A estratégia de aquisição do oxigênio adicional foi esmiuçada pelos secretários estaduais da Fazenda, Décio Padilha, e da Saúde, André Longo. Segundo eles, o Governo do Estado realizou uma compra emergencial no fim de semana e efetuou a doação dos cilindros de oxigênio para os municípios. A partir daí, a proposta é permitir que o volume extra do insumo seja adquirido pelos municípios diretamente dos fornecedores ou por meio de representantes comerciais.

"Estamos adotando em Pernambuco uma estratégia que evitou o colapso do abastecimento em mais de 100 municípios do Ceará. Pelos próximos 60 dias, devemos priorizar a vida dos cidadãos e estamos buscando o diálogo com as empresas, para assegurar que o oxigênio seja entregue, mesmo que seja necessário reverter parte da produção contratada de oxigênio industrial para o oxigênio hospitalar", argumentou Décio Padilha.
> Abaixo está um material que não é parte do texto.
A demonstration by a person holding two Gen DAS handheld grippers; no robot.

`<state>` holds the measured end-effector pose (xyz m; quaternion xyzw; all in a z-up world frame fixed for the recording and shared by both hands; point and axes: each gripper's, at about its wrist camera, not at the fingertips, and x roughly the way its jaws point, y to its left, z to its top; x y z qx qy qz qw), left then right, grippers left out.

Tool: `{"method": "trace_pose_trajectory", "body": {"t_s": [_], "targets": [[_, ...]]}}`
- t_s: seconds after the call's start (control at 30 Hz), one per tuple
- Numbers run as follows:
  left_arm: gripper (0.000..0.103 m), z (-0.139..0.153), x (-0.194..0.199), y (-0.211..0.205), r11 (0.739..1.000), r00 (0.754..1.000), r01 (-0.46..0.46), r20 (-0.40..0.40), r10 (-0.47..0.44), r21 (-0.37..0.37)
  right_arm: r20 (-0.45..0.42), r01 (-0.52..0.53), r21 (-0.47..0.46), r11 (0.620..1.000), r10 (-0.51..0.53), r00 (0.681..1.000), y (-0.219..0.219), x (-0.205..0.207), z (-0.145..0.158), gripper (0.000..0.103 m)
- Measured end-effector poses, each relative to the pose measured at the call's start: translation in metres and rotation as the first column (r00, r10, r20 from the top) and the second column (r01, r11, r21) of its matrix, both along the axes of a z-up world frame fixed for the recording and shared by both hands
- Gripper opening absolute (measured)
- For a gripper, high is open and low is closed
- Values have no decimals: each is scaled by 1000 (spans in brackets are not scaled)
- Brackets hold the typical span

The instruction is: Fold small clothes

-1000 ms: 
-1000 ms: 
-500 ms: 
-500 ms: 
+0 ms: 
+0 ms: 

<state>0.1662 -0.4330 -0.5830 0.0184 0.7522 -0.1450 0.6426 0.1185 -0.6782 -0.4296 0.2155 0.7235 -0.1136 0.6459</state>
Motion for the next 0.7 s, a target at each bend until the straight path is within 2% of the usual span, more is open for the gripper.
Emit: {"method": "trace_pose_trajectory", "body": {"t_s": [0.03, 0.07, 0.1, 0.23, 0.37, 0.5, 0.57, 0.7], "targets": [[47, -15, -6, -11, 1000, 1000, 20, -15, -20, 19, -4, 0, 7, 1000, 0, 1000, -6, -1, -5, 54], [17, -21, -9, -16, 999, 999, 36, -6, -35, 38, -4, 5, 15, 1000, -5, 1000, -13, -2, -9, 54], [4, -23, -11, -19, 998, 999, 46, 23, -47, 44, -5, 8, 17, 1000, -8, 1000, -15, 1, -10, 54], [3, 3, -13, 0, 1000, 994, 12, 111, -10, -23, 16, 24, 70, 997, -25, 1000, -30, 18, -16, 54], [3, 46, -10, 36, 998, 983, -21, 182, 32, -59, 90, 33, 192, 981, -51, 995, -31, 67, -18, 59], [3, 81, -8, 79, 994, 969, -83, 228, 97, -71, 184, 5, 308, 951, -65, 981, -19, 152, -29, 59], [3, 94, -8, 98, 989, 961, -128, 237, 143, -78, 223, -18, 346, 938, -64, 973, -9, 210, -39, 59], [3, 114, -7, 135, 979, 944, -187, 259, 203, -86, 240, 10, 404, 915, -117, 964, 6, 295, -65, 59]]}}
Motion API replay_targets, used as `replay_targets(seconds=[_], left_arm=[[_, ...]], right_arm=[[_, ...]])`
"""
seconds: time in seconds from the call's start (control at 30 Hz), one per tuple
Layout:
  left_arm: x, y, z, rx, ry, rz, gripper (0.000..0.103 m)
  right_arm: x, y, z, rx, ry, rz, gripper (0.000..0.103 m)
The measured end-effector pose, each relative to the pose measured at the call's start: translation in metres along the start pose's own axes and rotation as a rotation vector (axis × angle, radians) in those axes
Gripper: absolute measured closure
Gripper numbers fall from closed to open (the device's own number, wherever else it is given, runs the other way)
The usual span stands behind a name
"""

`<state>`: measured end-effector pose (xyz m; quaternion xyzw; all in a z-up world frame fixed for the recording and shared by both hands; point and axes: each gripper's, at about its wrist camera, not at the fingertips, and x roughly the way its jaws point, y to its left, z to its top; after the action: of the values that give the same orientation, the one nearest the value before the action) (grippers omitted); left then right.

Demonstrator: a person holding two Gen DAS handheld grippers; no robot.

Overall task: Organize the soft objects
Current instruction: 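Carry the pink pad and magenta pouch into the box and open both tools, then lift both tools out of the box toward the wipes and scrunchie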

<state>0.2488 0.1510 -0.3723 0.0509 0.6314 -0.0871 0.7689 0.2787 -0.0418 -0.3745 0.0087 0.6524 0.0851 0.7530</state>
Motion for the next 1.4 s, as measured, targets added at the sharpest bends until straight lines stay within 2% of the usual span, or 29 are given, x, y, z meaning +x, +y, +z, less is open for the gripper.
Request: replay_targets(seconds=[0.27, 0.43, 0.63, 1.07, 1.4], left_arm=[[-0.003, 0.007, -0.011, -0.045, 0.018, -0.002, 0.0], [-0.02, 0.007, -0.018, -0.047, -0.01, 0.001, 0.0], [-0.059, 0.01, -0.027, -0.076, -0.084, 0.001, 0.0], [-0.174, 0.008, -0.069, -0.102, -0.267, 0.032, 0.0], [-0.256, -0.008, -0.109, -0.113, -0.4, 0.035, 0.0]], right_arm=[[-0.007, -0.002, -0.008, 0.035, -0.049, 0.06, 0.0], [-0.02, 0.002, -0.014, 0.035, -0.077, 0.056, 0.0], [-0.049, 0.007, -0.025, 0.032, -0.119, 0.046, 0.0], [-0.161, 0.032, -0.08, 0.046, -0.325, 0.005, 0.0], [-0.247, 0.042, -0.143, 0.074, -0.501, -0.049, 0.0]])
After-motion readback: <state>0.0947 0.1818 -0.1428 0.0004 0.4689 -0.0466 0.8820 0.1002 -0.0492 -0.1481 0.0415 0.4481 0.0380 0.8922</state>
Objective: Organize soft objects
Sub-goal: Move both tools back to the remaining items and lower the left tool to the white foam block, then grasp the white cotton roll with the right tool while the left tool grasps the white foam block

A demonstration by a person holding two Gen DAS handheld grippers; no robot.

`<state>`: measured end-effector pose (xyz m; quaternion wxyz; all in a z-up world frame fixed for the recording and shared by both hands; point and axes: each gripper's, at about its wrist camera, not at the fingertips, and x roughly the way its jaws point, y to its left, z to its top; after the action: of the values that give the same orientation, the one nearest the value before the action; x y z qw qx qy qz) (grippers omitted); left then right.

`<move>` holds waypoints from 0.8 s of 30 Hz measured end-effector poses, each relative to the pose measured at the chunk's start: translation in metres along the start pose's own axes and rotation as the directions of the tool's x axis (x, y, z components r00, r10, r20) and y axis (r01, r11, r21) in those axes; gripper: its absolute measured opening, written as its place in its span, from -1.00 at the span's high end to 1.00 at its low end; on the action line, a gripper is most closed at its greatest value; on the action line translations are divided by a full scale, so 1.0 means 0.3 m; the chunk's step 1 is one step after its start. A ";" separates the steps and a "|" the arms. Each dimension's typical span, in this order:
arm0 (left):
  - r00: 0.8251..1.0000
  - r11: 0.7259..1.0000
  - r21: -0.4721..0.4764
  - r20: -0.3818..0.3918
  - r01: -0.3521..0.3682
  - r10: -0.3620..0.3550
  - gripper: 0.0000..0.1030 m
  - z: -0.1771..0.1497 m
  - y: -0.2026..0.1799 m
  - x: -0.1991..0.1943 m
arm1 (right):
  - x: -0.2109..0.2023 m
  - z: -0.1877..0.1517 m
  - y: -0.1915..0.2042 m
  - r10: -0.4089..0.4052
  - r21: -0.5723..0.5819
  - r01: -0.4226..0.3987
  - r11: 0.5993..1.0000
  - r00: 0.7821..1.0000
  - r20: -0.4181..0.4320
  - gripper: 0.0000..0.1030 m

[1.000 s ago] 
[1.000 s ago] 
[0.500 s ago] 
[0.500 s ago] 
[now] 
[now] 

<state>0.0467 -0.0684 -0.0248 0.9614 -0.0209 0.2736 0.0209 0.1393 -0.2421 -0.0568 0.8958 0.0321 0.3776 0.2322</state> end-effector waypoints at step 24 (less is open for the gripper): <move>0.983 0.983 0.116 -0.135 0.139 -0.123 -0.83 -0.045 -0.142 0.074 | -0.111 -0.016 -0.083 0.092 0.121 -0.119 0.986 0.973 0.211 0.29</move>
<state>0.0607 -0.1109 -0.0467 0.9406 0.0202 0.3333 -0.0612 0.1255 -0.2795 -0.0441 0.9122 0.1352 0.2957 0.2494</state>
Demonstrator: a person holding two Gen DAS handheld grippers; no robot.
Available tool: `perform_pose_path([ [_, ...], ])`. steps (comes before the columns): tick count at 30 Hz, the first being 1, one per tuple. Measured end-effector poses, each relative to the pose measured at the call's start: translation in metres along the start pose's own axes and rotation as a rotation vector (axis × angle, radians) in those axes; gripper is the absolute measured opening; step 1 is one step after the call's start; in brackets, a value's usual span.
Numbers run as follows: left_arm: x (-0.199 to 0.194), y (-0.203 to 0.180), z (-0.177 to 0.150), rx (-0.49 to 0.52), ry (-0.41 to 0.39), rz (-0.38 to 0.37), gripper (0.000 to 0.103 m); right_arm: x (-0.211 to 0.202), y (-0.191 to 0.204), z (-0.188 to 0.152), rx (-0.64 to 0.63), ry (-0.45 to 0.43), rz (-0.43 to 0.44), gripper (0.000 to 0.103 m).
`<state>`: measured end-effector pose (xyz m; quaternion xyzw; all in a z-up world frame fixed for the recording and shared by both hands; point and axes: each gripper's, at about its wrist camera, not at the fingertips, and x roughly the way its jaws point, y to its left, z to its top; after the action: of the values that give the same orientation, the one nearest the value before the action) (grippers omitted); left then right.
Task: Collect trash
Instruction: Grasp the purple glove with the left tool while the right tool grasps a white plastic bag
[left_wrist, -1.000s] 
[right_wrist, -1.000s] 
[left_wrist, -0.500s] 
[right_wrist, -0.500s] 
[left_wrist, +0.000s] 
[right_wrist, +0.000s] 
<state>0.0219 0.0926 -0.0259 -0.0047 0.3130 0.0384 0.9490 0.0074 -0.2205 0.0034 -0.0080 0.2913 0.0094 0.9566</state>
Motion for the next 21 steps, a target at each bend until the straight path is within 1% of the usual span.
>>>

Durante a reunião, o representante da White Martins, Silvino Pinto, afirmou que a empresa "está sensível ao pleito do Governo do Estado" e que vai avaliar o recebimento de volume adicional de oxigênio oriundo de Minas Gerais, onde funciona a maior planta de produção da empresa.

Já Luiz Wurch, da Air Liquide, ressaltou que vai analisar como incrementar o fornecimento do oxigênio, uma vez que a empresa não possui planta produtora em Pernambuco. A mesma limitação foi apresentada por Cláudio Coelho, advogado que representa a Messer Gases Brasil. Segundo ele, a planta de produção de oxigênio mais próxima de Pernambuco está situada na cidade de Camaçari, na Bahia.

Gabinete de acompanhamento — desde o início da situação de emergência sanitária, em março de 2020, o MPPE criou o Gabinete de Acompanhamento da Pandemia do Novo Coronavírus. O órgão, vinculado ao Gabinete do Procurador-Geral, conta com a participação dos coordenadores dos Centros de Apoio Operacional às Promotorias de Justiça (Caops) e dos assessores do procurador-geral e busca promover uma atuação coordenada dos membros do MPPE na interação com as autoridades sanitárias estaduais e municipais.

Desde a sua criação, o Gabinete de Acompanhamento da Pandemia já emitiu 49 recomendações direcionadas aos órgãos de execução do MPPE, às autoridades públicas ou à população a fim de estimular a adoção de medidas eficazes na contenção da pandemia, sempre em alinhamento com as garantias constitucionais e a proteção à vida dos cidadãos pernambucanos.

“O objetivo do Ministério Público sempre foi o de colaborar com as ações de enfrentamento da pandemia, nunca se distanciando, logicamente, dos rigores da lei e do que entende ser melhor e necessário para a população”, concluiu Paulo Augusto de Freitas.